No significant differences were found between women and men in terms of conventional LV systolic function indices such as EF and endocardial FS. Also, subendocardial longitudinal function expressed by S′ did not differ between men and women with MS. Men had lower mean values of midwall FS (P<0.001) (Table 2). LV DD was slightly more frequent in men than in women (n=41, 57.7% vs n=29, 48.3%) but this was not statistically significant (P=0.368). Diastolic function abnormalities were also most advanced in men compared with women-mean values of e’ and e’/a’ were lower and E/e’ ratio was higher in men than in women (P=0.038; P=0.014 and P=0.015 respectively) (Table 2).

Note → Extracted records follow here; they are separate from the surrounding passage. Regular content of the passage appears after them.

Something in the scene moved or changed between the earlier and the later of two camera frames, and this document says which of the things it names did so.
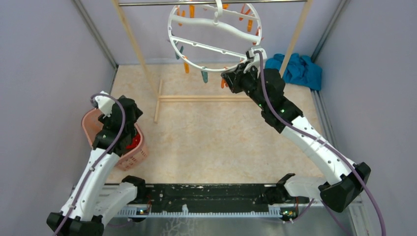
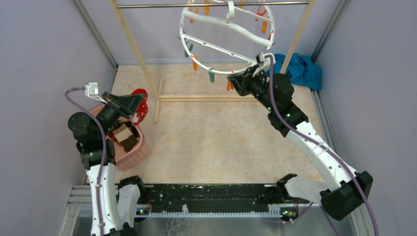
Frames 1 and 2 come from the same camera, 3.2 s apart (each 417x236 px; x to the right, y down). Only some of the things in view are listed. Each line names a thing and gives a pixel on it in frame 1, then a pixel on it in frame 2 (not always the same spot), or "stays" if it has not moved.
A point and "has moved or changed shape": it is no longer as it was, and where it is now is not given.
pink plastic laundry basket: [132, 158] stays
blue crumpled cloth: [300, 71] stays
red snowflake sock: [135, 141] → [143, 109]
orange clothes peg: [223, 82] has moved or changed shape
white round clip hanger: [207, 36] has moved or changed shape
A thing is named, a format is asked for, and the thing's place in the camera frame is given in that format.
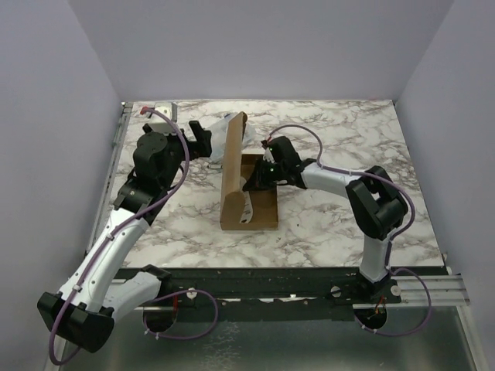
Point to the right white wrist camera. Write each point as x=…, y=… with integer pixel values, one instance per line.
x=267, y=156

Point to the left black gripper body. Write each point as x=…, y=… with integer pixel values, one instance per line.
x=171, y=173

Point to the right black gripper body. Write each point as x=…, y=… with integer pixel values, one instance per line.
x=265, y=170

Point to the clear plastic organizer box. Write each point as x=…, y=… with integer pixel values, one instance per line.
x=219, y=136

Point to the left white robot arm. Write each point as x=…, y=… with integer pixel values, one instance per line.
x=83, y=311

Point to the white blue packaged item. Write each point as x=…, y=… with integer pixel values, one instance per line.
x=248, y=210

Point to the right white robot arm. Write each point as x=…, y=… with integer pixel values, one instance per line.
x=377, y=204

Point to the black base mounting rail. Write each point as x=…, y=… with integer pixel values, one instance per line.
x=276, y=294

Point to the brown cardboard express box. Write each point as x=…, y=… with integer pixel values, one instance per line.
x=234, y=165

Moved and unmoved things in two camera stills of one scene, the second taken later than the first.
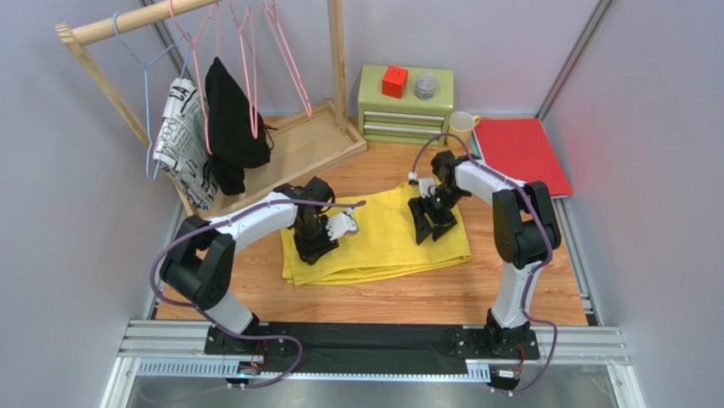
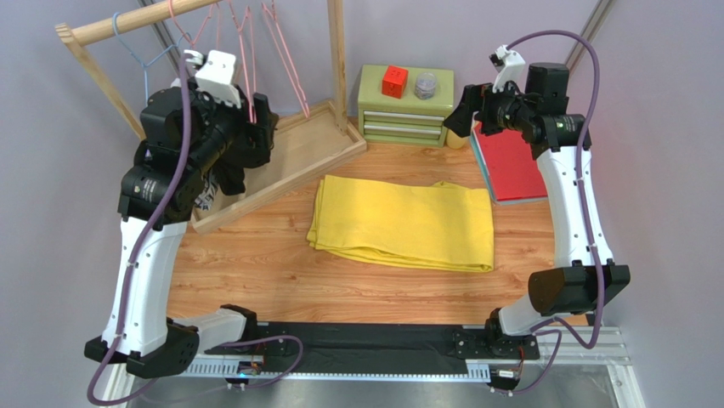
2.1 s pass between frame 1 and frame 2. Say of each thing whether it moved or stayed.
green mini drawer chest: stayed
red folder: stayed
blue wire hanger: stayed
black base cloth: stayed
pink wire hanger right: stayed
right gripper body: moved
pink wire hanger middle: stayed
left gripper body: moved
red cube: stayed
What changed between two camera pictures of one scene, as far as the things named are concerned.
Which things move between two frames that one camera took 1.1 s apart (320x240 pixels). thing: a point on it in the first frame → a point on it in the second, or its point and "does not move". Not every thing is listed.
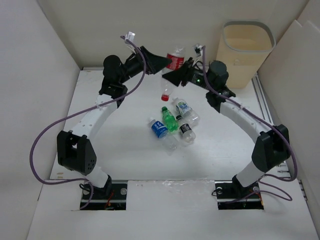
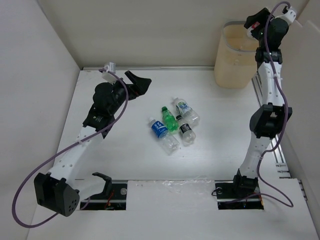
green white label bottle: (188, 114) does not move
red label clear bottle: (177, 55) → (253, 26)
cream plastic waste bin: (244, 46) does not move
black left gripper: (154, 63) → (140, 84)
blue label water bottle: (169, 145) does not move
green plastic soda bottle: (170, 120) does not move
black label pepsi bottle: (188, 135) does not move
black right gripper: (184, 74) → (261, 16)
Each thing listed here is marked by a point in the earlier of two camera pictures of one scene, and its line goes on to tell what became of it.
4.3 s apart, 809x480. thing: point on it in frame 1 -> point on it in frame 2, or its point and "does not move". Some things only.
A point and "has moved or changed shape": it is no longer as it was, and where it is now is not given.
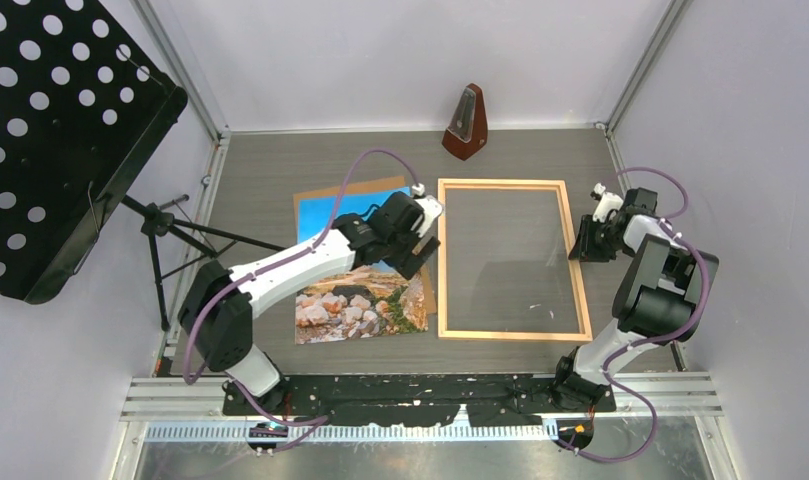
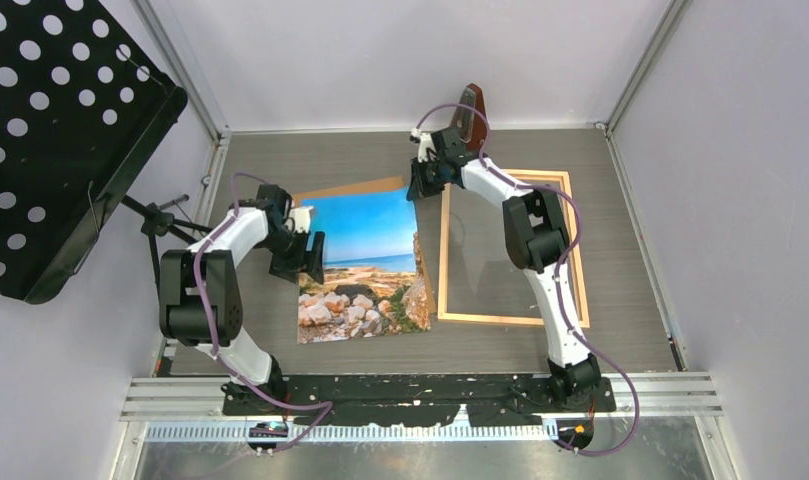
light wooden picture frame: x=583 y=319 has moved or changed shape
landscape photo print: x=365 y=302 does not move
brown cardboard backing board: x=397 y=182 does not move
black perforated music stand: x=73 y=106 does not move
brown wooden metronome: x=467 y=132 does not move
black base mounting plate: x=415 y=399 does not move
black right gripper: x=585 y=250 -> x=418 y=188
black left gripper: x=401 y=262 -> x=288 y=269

Carotid arterial stiffness parameters in men and women with MS
Mean values of AS parameters differed between men and women with MS. The mean values of β and PWVβ were higher in men comparing to women (P=0.02, P=0.03 respectively). Women had lower mean values of arterial compliance (AC, P=0.018). Also, a measure of arterial total compliance (SV/PP) was significantly lower in women than in men (P=0.01) (Table 3).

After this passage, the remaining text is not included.